Aim of the exercise: Look for the word "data" in the entries and copy every line where it shows up.

Supplied records:
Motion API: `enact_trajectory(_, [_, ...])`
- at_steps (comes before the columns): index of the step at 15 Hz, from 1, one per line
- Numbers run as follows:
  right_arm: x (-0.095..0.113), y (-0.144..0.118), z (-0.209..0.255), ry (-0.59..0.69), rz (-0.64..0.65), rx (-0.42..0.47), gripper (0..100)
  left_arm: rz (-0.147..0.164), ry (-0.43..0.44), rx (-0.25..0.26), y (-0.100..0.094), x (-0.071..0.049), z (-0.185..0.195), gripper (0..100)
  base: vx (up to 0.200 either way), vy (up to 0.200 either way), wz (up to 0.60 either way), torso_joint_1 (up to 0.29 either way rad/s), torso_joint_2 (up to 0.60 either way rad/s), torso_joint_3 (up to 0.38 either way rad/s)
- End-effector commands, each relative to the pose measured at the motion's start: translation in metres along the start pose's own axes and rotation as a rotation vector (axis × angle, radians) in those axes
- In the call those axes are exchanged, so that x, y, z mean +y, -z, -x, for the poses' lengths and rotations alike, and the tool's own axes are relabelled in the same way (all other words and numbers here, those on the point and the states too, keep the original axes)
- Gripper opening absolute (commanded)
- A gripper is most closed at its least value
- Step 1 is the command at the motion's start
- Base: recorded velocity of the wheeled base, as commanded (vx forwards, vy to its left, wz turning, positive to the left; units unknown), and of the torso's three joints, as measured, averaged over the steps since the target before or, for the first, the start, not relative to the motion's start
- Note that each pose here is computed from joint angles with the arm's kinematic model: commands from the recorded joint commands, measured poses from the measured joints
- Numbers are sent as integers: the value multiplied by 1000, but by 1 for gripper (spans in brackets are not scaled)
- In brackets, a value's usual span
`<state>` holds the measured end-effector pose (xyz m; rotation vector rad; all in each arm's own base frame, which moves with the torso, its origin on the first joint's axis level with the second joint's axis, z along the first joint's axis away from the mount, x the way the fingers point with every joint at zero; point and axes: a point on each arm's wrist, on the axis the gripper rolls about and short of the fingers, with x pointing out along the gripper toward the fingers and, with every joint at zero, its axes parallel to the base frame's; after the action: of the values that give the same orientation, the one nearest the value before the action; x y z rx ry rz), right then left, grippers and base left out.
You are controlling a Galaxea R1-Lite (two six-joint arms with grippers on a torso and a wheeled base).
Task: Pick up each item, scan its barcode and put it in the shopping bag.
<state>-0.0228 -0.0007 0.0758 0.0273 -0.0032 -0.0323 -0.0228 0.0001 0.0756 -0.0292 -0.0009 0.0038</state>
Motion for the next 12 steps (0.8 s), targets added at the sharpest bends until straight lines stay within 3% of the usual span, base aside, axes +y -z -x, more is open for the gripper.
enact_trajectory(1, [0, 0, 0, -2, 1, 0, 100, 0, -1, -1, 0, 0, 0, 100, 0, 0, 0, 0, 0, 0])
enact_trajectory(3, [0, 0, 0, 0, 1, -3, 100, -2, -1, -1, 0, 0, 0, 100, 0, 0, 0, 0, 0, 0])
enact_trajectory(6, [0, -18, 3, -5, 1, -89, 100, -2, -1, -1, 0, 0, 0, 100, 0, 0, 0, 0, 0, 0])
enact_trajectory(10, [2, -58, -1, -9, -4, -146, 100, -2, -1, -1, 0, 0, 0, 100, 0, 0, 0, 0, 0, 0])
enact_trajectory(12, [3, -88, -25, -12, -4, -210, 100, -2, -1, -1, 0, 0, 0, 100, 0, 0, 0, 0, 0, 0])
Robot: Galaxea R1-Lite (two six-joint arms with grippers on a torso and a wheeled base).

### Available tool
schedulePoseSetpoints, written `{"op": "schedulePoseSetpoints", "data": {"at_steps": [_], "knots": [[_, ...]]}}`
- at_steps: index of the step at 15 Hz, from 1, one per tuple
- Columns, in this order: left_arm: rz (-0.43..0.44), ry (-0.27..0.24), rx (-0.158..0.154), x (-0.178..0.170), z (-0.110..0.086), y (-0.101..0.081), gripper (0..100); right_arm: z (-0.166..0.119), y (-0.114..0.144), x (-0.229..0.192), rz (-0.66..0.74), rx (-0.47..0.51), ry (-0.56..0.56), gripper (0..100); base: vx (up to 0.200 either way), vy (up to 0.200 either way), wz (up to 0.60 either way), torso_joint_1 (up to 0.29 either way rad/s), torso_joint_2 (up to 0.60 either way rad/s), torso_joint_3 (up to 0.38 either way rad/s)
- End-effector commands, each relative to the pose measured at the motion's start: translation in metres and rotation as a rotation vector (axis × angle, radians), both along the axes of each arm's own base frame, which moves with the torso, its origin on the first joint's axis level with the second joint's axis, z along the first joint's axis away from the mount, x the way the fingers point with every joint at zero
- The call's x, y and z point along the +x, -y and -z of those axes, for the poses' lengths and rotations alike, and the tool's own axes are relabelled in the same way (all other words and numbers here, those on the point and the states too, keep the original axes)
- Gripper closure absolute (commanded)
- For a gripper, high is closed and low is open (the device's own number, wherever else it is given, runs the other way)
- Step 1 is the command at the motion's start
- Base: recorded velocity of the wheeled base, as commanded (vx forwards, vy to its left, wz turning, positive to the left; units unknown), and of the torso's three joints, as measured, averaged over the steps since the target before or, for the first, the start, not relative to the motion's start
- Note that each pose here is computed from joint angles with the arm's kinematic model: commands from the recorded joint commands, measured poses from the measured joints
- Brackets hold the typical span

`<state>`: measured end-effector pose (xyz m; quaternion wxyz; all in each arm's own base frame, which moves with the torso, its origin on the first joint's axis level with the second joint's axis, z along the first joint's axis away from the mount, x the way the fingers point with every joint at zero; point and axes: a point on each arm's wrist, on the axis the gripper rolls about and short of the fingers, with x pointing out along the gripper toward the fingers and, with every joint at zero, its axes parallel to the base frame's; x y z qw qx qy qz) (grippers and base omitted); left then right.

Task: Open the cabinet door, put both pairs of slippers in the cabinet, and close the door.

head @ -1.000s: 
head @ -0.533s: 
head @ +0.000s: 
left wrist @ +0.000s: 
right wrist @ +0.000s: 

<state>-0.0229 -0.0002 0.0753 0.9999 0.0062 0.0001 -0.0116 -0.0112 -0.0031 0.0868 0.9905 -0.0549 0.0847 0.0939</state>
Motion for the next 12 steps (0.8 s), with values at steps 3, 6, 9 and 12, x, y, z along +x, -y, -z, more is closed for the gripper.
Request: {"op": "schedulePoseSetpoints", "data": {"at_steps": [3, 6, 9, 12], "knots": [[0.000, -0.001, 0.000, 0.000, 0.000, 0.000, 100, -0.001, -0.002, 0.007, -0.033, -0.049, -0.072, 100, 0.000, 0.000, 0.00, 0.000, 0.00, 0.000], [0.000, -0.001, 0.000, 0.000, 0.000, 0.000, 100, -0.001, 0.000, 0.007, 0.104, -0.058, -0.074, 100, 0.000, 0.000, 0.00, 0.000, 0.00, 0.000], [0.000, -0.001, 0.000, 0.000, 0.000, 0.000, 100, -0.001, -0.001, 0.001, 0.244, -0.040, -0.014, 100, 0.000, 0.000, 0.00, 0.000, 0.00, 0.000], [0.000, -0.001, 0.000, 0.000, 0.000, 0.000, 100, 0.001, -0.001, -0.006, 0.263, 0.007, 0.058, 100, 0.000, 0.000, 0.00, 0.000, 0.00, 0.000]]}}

Answer box:
schedulePoseSetpoints, written `{"op": "schedulePoseSetpoints", "data": {"at_steps": [_], "knots": [[_, ...]]}}`
Request: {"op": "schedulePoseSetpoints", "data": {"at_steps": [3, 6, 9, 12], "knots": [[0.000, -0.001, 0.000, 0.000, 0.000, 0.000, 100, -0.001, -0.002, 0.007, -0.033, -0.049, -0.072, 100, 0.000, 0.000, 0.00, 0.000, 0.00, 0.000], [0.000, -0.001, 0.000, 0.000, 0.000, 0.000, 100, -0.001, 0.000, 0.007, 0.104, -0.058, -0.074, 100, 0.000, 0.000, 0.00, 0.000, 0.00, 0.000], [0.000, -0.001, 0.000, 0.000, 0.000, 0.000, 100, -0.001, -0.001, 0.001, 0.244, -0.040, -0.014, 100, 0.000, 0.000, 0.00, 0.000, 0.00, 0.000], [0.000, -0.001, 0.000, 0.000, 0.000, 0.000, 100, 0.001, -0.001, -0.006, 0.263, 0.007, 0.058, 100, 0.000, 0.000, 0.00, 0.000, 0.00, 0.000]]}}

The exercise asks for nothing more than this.